Bissau, 18 jun (Lusa) - Um grupo de jovens prepara, fuma e vende
'cannabis' sem medo da polícia num recanto do Bairro de Reno, em Bissau,
em pleno dia e apenas com uma fina chapa de zinco a fazer de portão.
"Às vezes, a polícia vem aí, mas nós pagamos qualquer coisa e eles
vão se embora", refere o traficante que lidera a operação, enquanto um
outro se oferece para vender pedras de 'crack' (cocaína cristalizada).
Este derivado, também chamado de 'quisa', é "mais caro" e está
guardado "em casa, ali ao lado", não faz parte do 'buffet' de "erva"
daquele recanto.
Sentado num banquinho, com toda a calma do mundo, um rapaz vai
enrolando cigarros e pacotes de folha de 'cannabis' picada, apoiado num
tabuleiro de plástico, colocado sobre os joelhos e onde dispõe papel de
cigarro, canivete e demais materiais e utensílios.
Mostra o produto e garante que é nacional, de excelente qualidade:
plantado em São Domingos, norte da Guiné-Bissau, transportado de carro
em fardos até Safim, às portas da capital, onde passa para carrinhos de
mão, de forma a contornar olhares indiscretos na alfândega.
Chega ao Bairro Militar, em Bissau, depois de empurrado pela força de
mãos, por entre campos de arroz, ao longo de sete quilómetros.

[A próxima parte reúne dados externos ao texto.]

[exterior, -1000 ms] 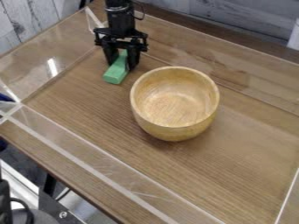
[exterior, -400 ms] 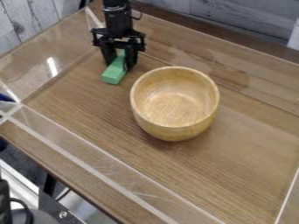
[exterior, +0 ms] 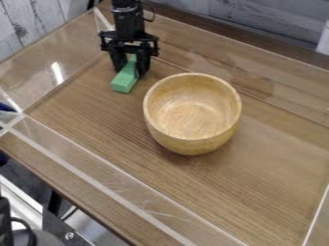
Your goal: Remove the green block from inside the brown bowl and put it on the table
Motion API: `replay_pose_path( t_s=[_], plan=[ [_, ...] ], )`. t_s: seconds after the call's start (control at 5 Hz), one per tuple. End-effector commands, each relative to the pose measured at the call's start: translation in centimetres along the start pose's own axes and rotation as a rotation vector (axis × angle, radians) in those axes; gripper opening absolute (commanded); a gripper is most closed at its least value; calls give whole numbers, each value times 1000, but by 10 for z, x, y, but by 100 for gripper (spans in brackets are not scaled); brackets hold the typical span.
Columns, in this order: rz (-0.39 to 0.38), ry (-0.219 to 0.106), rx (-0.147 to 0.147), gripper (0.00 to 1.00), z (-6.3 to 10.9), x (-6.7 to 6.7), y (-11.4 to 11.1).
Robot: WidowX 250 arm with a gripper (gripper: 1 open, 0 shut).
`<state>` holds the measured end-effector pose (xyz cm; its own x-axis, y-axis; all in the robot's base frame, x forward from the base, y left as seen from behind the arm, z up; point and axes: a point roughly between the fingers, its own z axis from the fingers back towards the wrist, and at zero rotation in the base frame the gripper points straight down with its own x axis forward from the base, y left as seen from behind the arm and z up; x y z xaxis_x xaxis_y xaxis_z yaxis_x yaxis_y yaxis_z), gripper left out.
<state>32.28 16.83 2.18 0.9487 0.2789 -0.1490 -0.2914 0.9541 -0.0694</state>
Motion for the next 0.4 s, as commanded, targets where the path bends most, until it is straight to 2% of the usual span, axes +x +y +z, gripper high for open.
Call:
replay_pose_path(
  t_s=[0.0,0.2],
  plan=[
    [25,-35,7,0,14,-1,10],
    [28,-32,7,0,14,-2,11]
  ],
)
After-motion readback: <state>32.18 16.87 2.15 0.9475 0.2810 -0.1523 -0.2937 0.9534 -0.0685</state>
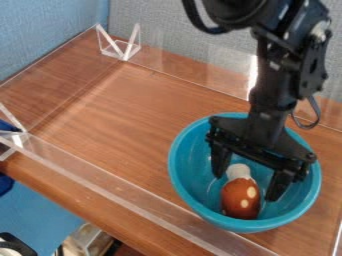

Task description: Remove the mushroom from inside the blue bowl and put it on the table

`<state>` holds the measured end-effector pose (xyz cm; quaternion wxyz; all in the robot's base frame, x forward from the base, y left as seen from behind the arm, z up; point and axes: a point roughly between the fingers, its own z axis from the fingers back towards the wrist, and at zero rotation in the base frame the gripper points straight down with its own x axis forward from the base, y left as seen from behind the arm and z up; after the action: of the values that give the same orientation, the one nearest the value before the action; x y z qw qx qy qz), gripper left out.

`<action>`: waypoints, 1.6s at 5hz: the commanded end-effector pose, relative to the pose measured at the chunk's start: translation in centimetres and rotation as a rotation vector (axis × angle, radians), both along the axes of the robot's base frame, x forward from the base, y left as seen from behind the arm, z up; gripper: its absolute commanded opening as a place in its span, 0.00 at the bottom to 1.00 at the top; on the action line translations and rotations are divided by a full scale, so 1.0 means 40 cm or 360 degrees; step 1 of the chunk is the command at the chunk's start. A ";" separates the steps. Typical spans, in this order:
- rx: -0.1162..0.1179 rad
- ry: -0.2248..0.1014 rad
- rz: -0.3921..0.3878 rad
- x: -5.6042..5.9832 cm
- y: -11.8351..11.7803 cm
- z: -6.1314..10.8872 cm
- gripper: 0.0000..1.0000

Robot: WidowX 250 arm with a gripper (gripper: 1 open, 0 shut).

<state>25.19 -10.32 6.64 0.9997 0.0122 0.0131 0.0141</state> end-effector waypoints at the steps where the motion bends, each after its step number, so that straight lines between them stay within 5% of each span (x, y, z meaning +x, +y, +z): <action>1: -0.0029 -0.0042 0.0012 0.015 -0.003 0.001 0.00; 3: -0.0087 -0.0045 0.0094 0.044 0.010 -0.007 0.00; 8: -0.0133 -0.0062 0.0170 0.065 0.001 -0.011 0.00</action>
<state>26.74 -10.34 5.22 0.9978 -0.0202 0.0181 0.0600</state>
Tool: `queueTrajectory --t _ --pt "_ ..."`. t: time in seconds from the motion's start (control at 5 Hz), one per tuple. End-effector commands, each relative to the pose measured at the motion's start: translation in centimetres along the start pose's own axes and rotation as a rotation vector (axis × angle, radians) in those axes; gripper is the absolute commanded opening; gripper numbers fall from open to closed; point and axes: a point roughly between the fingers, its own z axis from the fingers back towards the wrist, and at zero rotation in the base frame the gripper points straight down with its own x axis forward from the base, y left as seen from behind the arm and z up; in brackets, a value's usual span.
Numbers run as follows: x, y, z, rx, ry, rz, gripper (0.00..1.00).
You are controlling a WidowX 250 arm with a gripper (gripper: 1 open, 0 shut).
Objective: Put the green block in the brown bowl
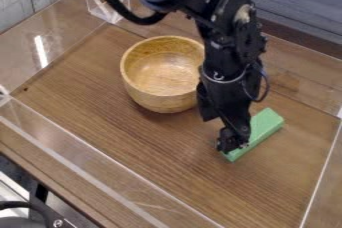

No final, aquele rapaz saca de um isqueiro e experimenta a 'liamba'
(outra designação dada à 'cannabis'), que partilha com amigos, tudo "sem
stress".
Por entre um labirinto de casas de adobe e barracas, lixo e esgotos, a
droga circula livremente -- e a zona nobre da capital está a cinco
minutos de caminhada a pé.
"A Guiné-Bissau não é apenas um país de trânsito. Também há consumo
de droga e é preciso dar atenção a este problema", refere um sociólogo
guineense do Instituto Nacional de Saúde Pública (INASA) que durante um
estudo ficou com a perceção de que o número de toxicodependentes está a
crescer.
Abílio Aleluia, 35 anos, passou a tomar contacto regular com esta
realidade para realizar um dos raros trabalhos sobre a prevalência do
consumo de drogas no país -- onde não há registos, dados históricos ou
outras informações arquivadas sobre o fenómeno.
O estudo surgiu como tese de mestrado em Lisboa e agora levou-o a
criar o Observatório Guineense da Droga e da Toxicodependência, que por
enquanto só existe no papel (registado no notariado em abril) e aguarda
por patrocinadores para começar a funcionar.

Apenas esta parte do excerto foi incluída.